Pro und Kontra Verbrenner-Aus
Kfz-Experten und Ökonomen warnen, der von der EU-Kommission beschlossene Ausstieg aus dem Verbrenner-Aus sichere vielleicht kurzfristige Profite, werde aber langfristig zum Niedergang der deutschen Autobranche führen.

Industriekreise und Ökonomen üben scharfe Kritik am Ausstieg der EU aus dem Verbrenner-Aus im Jahr 2035. Die EU-Kommission hatte Mitte Dezember mitgeteilt, sie wolle die Vorschrift aufheben, dass Neuwagen ab 2035 kein CO2 mehr ausstoßen dürfen. Demnach muss der Ausstoß nicht um 100, sondern nur um 90 Prozent gesenkt werden; der komplette Umstieg auf Elektroautos muss also nicht vollzogen sein. Der Schritt wird von einem Maßnahmenpaket begleitet, das ein Mix aus Zugeständnissen an Autokonzerne, energieintensive Industrien und nationale Interessen ist. 
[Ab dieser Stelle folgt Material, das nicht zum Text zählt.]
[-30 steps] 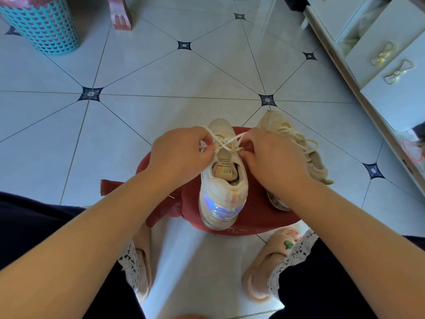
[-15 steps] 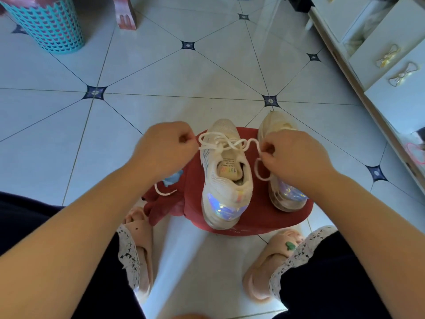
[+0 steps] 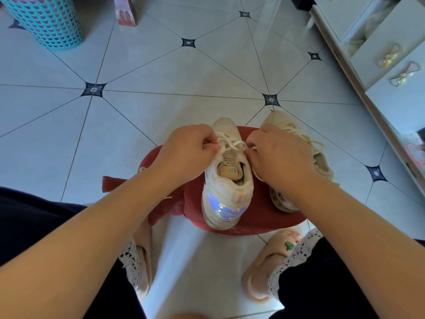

Bereits Ende 2025 warnten Experten, mit dem Ausstieg aus dem Verbrenner-Aus würden vielleicht kurzfristige Gewinne gesichert; in der Tat erzielen die deutschen Kfz-Hersteller nach wie vor höhere Profite mit Verbrennern als mit Elektroautos. Allerdings fielen die Kfz-Konzerne aus der EU noch weiter gegenüber der E-Auto-Konkurrenz aus China zurück, wenn der Druck fehle. Aktuell weist ein Spezialist der Unternehmensberatung Oliver Wyman darauf hin, dass die deutschen Hersteller nach wie vor stark auf Diesel setzen. Das werde „zum echten Problem“, da sie „davon abgelenkt werden, wettbewerbsfähige Elektrofahrzeuge zu entwickeln“.